Miklos Szeredi <miklos@...redi.hu> writes:

>> > I'm still not sure, what your problem is.
>> 
>> My problem right now is that I see a serious complexity escalation in
>> the user interface that we must support indefinitely.
>> 
>> I see us taking a nice powerful concept and seriously watering it down.
>> To some extent we have to avoid confusing suid applications.  (I would
>> so love to remove the SUID bit...).
>> 
>> I'm being contrary to ensure we have a good code review.
>
> OK.  And it's very much appreciated :)
>
>> I have heard it said that there are two kinds of design.  Something
>> so simple it obviously has no deficiencies.  Something so complex it has
>> no obvious deficiencies.  I am very much afraid we are slipping the
>> mount namespace into the latter category of work.  Which is a bad
>> bad thing for core OS feature.
>
> I've tried to make this unprivileged mount thing as simple as
> possible, and no simpler.  If we can make it even simpler, all the
> better.

We are certainly much more complex then the code in plan9 (just
read through it) so I think we have room for improvement.

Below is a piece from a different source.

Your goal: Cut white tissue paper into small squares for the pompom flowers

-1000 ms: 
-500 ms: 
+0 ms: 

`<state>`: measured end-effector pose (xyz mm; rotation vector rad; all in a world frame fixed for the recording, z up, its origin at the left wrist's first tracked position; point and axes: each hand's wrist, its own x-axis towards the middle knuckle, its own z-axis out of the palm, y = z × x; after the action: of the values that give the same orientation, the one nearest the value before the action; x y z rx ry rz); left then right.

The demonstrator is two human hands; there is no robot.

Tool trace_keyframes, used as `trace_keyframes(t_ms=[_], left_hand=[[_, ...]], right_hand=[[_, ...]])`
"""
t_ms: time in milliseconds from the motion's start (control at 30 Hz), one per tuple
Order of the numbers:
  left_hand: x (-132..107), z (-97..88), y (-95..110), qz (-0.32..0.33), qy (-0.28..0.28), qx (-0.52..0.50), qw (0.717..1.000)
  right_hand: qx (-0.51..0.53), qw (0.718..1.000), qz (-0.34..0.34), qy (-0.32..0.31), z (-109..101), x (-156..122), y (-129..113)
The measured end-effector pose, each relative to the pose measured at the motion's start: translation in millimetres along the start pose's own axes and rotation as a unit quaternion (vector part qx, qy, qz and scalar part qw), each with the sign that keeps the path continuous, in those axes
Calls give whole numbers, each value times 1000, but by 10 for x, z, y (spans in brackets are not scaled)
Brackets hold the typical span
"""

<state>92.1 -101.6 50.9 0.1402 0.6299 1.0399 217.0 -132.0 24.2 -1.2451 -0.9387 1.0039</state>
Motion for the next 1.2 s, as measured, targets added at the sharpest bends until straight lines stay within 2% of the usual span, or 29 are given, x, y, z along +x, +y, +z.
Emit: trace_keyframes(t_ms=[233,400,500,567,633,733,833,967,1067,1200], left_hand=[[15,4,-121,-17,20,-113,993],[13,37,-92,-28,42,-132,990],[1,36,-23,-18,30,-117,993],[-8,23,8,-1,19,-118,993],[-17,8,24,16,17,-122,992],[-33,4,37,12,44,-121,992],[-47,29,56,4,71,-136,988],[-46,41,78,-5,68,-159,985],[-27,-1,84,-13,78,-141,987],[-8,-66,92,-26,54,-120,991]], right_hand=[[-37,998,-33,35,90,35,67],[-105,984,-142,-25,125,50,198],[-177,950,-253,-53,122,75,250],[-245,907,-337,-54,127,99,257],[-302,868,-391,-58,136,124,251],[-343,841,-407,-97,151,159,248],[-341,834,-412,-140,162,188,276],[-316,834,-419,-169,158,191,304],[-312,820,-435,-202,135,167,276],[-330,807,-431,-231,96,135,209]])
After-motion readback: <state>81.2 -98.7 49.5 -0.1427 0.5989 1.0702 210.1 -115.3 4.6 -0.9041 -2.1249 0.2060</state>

Just for reference what I saw in plan 9 was:
- No super user checks in it's mount, unmount, or namespace creation paths.
- A flag to deny new mounts but not new bind mounts (for administrative purposes
  the comment said).

Our differences from plan9.
- suid capable binaries. (SUID please go away).
- A history of programs assuming only root could call mount/unmount.

>> In part this really disturbs me because we now have two mechanisms for
>> controlling the scope of what a user can do.
>
> You mean rbind+chroot and clone(CLONE_NS)?  Yes, those are two
> different mechanisms achieving very similar results.  But what has
> this to do with unprivileged mounts?

The practical question is how do we limit what a user can mount and
unmount.


I would contend that at first glance stuffing a user in their own
mount namespace is sufficient, on a system with utilities aware
of the consequences of mount/unmount.

So we may not need a unprivileged mount disable except as a way
to allow an old user space to run a new kernel.

>> A flag or a new namespace.  Two mechanisms to accomplish the same
>> thing sound wrong, and hard to manage.
>
> The flag permitting the unprivileged mounts (which we now agreed to
> name "allowusermnt") is used in both cases.
>
> Just creating a new namespace doesn't always imply that you want to
> allow user mounts inside, does it?  These are orthogonal features.

After user space has been updated we always want to allow unprivileged
mounts. 

If I get pushed I will say that we need to remove suid exec capability
from user space as well.  At which point we don't even need directory
security checks, there is enough benefit there I certainly think
it is worth considering having an entire NOSUID user space.

Removing suid is probably excessive but if it isn't much harder
then sane mount namespace support we should probably consider it.


>> >   - sysadmin creates /mnt/usermounts writable to all users, with
>> >     sticky bit (same as /tmp), does "mount --bind /mnt/usermounts
>> >     /mnt/usermounts" and sets the "allow unpriv submounts" on
>> >     /mnt/usermounts.
>> >
>> > All of these are perfectly safe wrt userdel and backup (assuming it
>> > doesn't try back up /mnt).
>> 
>> I also don't understand at all the user= mount flag and options.
>
> The "user=UID" or (or MNT_USER flag) serves multiple purposes:
>
>   - help mount(8) move away from /etc/mtab
>   - allow unprivileged umounts
>   - account user mounts
>
>> All it seemed to be used for was adding permissions to unmount.  In user
>> space to deal with the lack of any form of untrusted mounts I can understand
>> this.  In kernel space this seems to be more of a problem.
>
> Why is handling unprivileged mounts in kernel different from handling
> them in userspace in this respect?

Ok.  I just looked at what user space is doing.  The difference is that
what user space is doing predates mount namespaces, and was there as
far as I can tell to keep one user from causing problems for
another user.   If we choose to make mount namespaces to be
the unit of granularity we don't need this capability.

All we have to do is deny unmounts that would confuse a suid
executable.  Which mounts are those?